### Material to process
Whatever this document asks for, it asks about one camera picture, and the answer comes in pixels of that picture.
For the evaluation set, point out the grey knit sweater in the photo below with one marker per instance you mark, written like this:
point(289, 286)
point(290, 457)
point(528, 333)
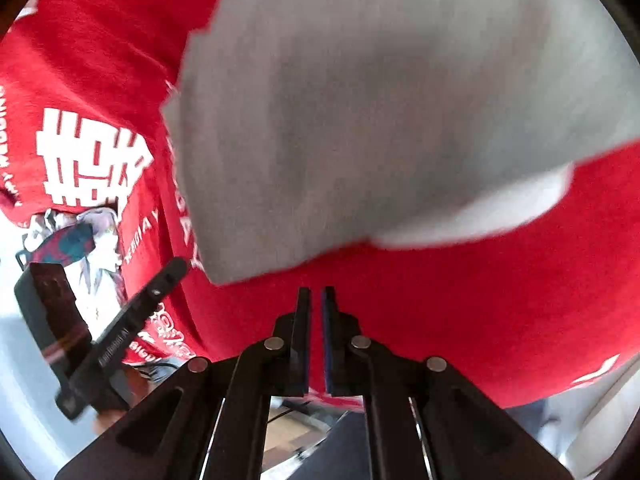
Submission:
point(350, 110)

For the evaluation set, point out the brown cardboard box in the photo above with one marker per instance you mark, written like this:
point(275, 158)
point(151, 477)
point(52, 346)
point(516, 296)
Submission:
point(285, 435)

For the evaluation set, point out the red printed blanket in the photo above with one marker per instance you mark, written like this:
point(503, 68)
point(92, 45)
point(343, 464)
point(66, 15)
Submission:
point(500, 310)

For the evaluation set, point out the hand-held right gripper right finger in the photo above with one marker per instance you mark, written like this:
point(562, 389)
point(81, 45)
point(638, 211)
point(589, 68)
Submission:
point(329, 350)

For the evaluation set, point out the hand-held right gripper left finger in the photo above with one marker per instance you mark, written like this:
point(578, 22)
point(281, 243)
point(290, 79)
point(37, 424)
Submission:
point(302, 350)

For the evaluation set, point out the printed figure cloth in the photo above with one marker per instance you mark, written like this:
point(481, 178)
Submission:
point(100, 230)

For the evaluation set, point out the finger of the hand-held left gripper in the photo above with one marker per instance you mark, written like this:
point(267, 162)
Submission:
point(167, 277)

### What you should do
Look above for the line containing "point(66, 15)". Output from there through the line containing "point(481, 178)", exactly and inclusively.

### Expected output
point(66, 15)
Submission:
point(500, 310)

For the evaluation set, point out the hand-held right gripper right finger in the photo above with one marker per instance you mark, written like this:
point(562, 389)
point(81, 45)
point(638, 211)
point(589, 68)
Submission:
point(329, 350)

For the evaluation set, point out the hand-held right gripper left finger in the photo above with one marker per instance you mark, written like this:
point(578, 22)
point(281, 243)
point(290, 79)
point(37, 424)
Submission:
point(302, 350)

For the evaluation set, point out the printed figure cloth in the photo above with one marker per instance you mark, written like this:
point(481, 178)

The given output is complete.